> _What the task requires_: For each line of the listing, output an exact copy.

> _Stored data_:
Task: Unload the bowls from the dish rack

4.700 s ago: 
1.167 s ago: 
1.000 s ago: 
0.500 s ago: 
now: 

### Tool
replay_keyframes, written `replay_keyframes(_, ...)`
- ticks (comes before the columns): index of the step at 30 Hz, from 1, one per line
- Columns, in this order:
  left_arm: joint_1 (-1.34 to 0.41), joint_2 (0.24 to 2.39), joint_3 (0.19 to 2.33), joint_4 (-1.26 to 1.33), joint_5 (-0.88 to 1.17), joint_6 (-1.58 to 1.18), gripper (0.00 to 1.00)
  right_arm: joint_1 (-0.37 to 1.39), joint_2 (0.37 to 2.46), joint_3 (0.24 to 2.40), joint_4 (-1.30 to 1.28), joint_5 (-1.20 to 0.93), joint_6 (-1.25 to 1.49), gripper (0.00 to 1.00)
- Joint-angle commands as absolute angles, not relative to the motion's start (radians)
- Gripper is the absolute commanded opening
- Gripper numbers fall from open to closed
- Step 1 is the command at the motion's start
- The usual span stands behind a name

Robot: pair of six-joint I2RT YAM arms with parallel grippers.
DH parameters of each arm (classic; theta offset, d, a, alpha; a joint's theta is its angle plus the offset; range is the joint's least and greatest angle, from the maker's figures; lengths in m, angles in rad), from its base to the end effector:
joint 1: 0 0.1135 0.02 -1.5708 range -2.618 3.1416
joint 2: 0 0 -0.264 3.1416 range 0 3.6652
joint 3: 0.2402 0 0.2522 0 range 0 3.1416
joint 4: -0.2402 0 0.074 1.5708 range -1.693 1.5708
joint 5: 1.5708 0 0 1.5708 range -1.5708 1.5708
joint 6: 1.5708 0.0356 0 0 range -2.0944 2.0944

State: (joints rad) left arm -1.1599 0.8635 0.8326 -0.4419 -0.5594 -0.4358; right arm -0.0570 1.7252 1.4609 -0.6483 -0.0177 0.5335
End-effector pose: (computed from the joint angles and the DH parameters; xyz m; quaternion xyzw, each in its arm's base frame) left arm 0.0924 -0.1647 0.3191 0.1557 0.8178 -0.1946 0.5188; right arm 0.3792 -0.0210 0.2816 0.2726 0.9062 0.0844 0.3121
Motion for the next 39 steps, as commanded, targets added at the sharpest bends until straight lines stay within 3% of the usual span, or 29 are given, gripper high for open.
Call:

> _Result of the task_:
Task: Unload the bowls from the dish rack

4.700 s ago: 
1.167 s ago: 
1.000 s ago: 
0.500 s ago: 
now: 

### Tool
replay_keyframes, written `replay_keyframes(_, ...)`
- ticks (comes before the columns): index of the step at 30 Hz, from 1, one per line
- Columns, in this order:
  left_arm: joint_1 (-1.34 to 0.41), joint_2 (0.24 to 2.39), joint_3 (0.19 to 2.33), joint_4 (-1.26 to 1.33), joint_5 (-0.88 to 1.17), joint_6 (-1.58 to 1.18), gripper (0.00 to 1.00)
  right_arm: joint_1 (-0.37 to 1.39), joint_2 (0.37 to 2.46), joint_3 (0.24 to 2.40), joint_4 (-1.30 to 1.28), joint_5 (-1.20 to 0.93), joint_6 (-1.25 to 1.49), gripper (0.00 to 1.00)
- Joint-angle commands as absolute angles, not relative to the motion's start (radians)
- Gripper is the absolute commanded opening
- Gripper numbers fall from open to closed
- Step 1 is the command at the motion's start
- The usual span stands behind a name

Robot: pair of six-joint I2RT YAM arms with parallel grippers.
DH parameters of each arm (classic; theta offset, d, a, alpha; a joint's theta is its angle plus the offset; range is the joint's least and greatest angle, from the maker's figures; lengths in m, angles in rad), from its base to the end effector:
joint 1: 0 0.1135 0.02 -1.5708 range -2.618 3.1416
joint 2: 0 0 -0.264 3.1416 range 0 3.6652
joint 3: 0.2402 0 0.2522 0 range 0 3.1416
joint 4: -0.2402 0 0.074 1.5708 range -1.693 1.5708
joint 5: 1.5708 0 0 1.5708 range -1.5708 1.5708
joint 6: 1.5708 0.0356 0 0 range -2.0944 2.0944

State: (joints rad) left arm -1.1599 0.8635 0.8326 -0.4419 -0.5594 -0.4358; right arm -0.0570 1.7252 1.4609 -0.6483 -0.0177 0.5335
End-effector pose: (computed from the joint angles and the DH parameters; xyz m; quaternion xyzw, each in its arm's base frame) left arm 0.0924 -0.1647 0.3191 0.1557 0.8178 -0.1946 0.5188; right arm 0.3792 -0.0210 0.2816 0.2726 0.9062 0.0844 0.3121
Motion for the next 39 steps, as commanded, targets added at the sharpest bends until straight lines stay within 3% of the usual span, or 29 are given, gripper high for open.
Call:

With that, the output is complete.